Enhanced descriptions from Syndetics:

This "brilliant and provocative" (Walter Isaacson) guide shares nine principles to adapt and survive the technological changes shaping our future from the director of the MIT Media Lab and a veteran Wired journalist.

The world is more complex and volatile today than at any other time in our history. The tools of our modern existence are getting faster, cheaper, and smaller at an exponential rate, transforming every aspect of society, from business to culture and from the public sphere to our most private moments. The people who succeed will be the ones who learn to think differently.
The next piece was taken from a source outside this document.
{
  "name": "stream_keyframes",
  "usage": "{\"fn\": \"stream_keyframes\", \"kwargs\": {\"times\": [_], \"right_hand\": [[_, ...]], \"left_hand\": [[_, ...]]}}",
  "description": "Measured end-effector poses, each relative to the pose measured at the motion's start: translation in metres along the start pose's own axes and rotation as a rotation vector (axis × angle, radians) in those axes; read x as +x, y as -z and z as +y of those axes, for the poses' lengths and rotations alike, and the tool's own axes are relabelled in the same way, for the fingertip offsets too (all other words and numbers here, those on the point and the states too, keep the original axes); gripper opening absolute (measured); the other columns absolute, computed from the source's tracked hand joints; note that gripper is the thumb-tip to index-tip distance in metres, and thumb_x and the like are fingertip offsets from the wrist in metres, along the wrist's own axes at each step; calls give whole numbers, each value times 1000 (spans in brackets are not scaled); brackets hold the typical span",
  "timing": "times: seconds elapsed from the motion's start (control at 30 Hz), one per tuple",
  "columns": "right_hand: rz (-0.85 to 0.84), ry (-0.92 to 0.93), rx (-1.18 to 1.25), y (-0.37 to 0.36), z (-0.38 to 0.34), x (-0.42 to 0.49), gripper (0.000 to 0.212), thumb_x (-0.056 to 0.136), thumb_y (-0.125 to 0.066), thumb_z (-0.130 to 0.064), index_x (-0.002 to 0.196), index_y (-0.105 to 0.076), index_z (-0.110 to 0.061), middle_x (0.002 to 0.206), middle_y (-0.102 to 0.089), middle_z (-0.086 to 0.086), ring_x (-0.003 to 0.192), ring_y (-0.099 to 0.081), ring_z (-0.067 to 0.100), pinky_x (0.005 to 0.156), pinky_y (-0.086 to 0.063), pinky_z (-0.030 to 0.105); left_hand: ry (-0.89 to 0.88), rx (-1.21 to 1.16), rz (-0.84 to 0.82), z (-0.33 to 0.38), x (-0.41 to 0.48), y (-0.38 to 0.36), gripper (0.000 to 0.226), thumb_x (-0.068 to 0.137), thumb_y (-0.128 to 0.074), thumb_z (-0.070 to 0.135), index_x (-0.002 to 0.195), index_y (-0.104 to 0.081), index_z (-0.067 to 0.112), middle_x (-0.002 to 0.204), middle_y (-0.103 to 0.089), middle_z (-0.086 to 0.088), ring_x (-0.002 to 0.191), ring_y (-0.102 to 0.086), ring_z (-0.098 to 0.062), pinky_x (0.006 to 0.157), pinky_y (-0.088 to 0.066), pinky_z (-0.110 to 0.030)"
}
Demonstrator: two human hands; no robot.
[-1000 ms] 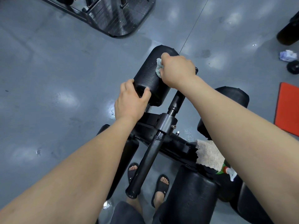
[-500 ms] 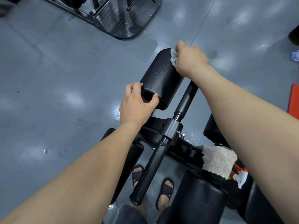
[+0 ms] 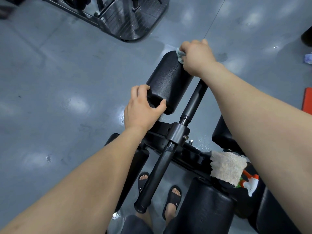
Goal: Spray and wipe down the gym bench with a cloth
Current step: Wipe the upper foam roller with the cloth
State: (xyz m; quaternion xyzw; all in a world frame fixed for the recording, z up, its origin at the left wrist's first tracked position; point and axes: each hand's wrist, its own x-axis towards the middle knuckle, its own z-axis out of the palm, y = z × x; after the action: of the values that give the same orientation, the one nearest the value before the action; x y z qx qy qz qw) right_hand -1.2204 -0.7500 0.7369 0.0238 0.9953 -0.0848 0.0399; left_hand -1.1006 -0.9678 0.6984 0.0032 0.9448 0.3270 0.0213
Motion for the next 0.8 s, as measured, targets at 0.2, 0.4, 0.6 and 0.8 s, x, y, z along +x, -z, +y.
{"fn": "stream_keyframes", "kwargs": {"times": [0.2,0.4,0.6,0.8], "right_hand": [[-70,76,-3,2,-11,-14,28,86,-52,-14,108,-62,-26,107,-62,9,106,-52,39,96,-45,45],[-118,156,-4,-1,-17,-27,19,89,-52,-16,103,-58,-27,96,-46,-1,107,-51,37,94,-44,41],[-163,243,29,1,-29,-49,14,90,-52,-17,91,-46,-30,91,-49,-1,99,-47,32,94,-45,44],[-117,333,0,-1,-41,-75,10,93,-51,-21,100,-58,-22,91,-48,-2,99,-47,29,80,-35,36]], "left_hand": [[60,-2,-10,-1,1,-3,79,79,-66,65,142,-39,25,138,-40,9,113,-59,-21,91,-46,-36],[139,23,-44,0,5,-4,78,90,-48,63,154,-34,20,150,-36,4,124,-55,-24,101,-43,-43],[144,25,-39,2,6,-3,62,95,-46,55,146,-44,20,143,-49,1,127,-50,-22,96,-39,-37],[143,-7,-34,0,5,-4,63,90,-51,59,143,-45,27,142,-46,8,117,-55,-20,89,-40,-34]]}}
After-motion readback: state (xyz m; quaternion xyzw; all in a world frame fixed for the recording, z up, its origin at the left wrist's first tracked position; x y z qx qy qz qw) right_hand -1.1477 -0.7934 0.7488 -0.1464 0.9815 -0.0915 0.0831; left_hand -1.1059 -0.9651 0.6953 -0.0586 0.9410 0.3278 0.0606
In Whiplash , Joi Ito and Jeff Howe distill that logic into nine organizing principles for navigating and surviving this tumultuous period:

Emergence over Authority Pull over Push Compasses over Maps Risk over Safety Disobedience over Compliance Practice over Theory Diversity over Ability Resilience over Strength Systems over Objects

Filled with incredible case studies and cutting-edge research and philosophies from the MIT Media Lab and beyond, Whiplash will help you adapt and succeed in this unpredictable world.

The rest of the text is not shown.